The anime adaptation of Descending Stories: Showa Genroku Rakugo Shinju premiered before the first volume of the manga was published in English. While I tried to avoid too many spoilers, I know that Yakumo’s seiyuu (who you may recognize from series like Fairy Tail, Gintama, NANA, Naruto, Slayers, and many others), was highly praised in the role. While a part of me kept going, “Man, I can’t wait to hear Ishida’s voice!”, I really tried to restrict my thoughts to the manga format. Of course, with a series like this one that focuses heavily on sound — specifically vocals — the manga is going to have difficulties overcoming the question of, “Why don’t I just watch the anime?” Especially since, in Descending Stories‘ case, the two anime seasons cover the entire manga, and it’s available to stream for free in most English-speaking regions (and in a few more) versus paying $12.99 a volume.

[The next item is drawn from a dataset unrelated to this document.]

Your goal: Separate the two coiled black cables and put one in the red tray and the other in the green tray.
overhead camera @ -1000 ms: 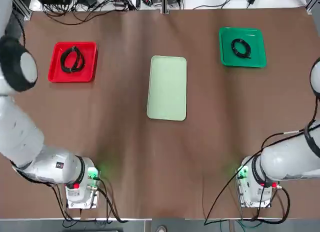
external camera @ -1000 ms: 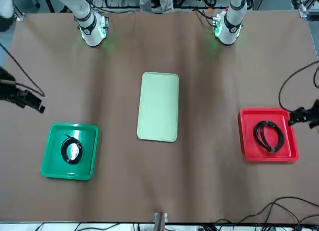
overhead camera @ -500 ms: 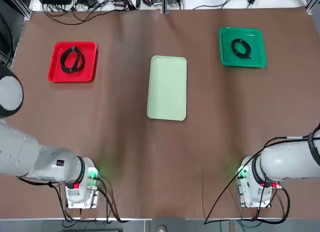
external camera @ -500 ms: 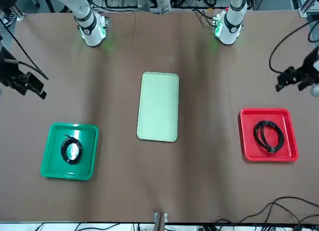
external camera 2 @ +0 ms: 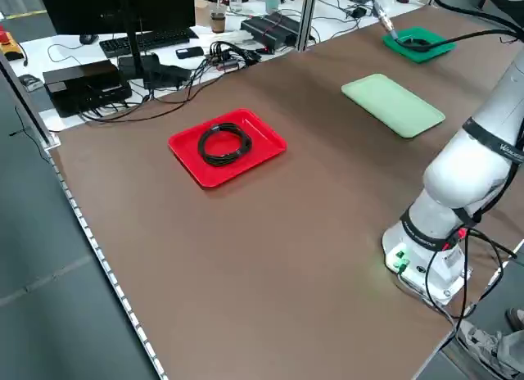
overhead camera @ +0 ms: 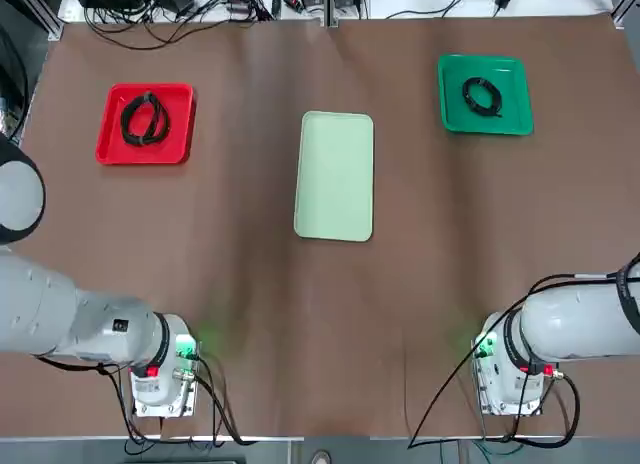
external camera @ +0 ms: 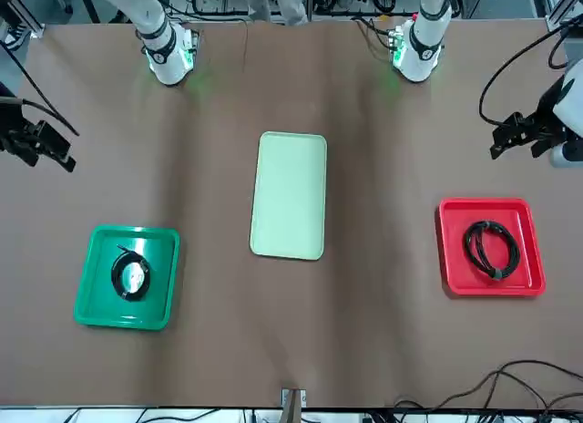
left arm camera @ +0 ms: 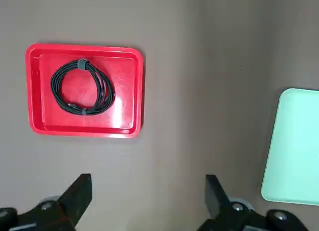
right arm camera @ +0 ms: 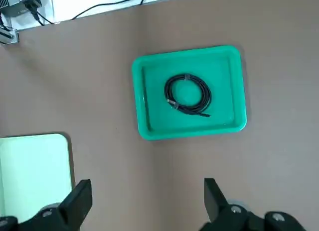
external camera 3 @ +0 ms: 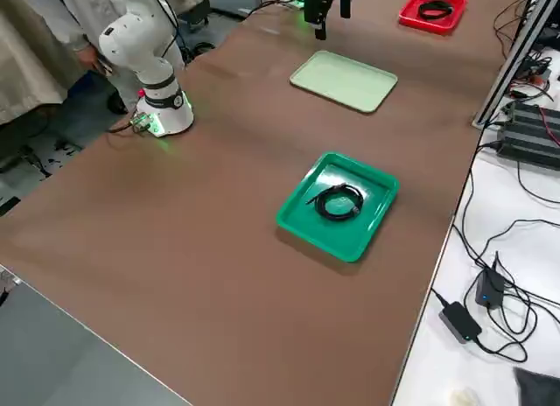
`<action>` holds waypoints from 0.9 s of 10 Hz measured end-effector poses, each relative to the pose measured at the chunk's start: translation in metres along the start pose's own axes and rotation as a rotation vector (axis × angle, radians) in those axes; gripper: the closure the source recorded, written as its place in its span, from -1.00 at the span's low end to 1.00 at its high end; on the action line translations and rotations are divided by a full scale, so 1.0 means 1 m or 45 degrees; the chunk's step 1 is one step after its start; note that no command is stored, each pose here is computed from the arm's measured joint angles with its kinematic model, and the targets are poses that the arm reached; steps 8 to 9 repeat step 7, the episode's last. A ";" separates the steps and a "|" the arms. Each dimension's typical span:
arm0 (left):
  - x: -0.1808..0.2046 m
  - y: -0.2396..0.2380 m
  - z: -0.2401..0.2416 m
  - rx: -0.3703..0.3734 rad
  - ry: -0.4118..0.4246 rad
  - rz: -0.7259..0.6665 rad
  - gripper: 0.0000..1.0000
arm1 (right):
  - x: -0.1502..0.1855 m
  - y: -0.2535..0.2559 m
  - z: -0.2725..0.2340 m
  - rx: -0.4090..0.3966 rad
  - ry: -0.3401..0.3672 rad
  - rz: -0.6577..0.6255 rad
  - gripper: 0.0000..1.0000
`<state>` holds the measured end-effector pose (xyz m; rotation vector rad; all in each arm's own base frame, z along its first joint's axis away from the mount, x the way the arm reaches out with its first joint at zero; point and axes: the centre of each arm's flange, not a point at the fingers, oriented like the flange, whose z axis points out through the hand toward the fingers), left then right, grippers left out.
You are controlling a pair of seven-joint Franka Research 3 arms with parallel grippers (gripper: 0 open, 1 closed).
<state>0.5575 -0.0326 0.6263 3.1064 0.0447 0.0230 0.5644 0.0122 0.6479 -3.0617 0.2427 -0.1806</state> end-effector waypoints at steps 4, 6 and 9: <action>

The manga, quite frankly, is at a huge disadvantage, probably moreso than music-based or acting-based manga. You can’t load up a classical piece in YouTube or download a J-pop song in iTunes and set the atmosphere in music. Rakugo features one sitting man doing a live narration while also playing several characters, and even though there are several talented actors/voice actors out there in all languages, rakugo is a live, limited performance. It’s different than being able to record multiple takes in an animated show or being able to wear different costumes in a play.
So I’m not going to be able to tell you why you should choose the Descending Stories manga over anime. I will hopefully explain whether the story is any good as well as if the manga presentation is any good. Anything beyond that, I can’t answer.
I already explained a bit about rakugo, but like karuta in Chihayafuru, it’s something that doesn’t really have a Western equivalent. The rakugoka — the person doing the rakugo — dons the seiza (sitting on legs) position and tells stories from the many (300+) options. These usually have a comedic, melancholic, and/or ironic ending, and each tale features multiple characters. The rakugoka may only have two props, a folding fan and a cloth, and he can not move from his spot. Like in other Japanese arts and sports, men (and only men) interested in rakugo must train under someone, and very often positions (names) are passed down from master to apprentice. The whole rakugo aspect can be hard on readers, as the manga may only show parts of the skit or a Reader’s Digest version of it. I’m not saying rakugo isn’t interesting or that it makes Descending Stories weaker, but it’s not going to be something that anybody can easily get into. However, there are some English (translated and original) rakugo performances on YouTube, and like other manga about Japanese arts and sports, Descending Stories helps raise awareness.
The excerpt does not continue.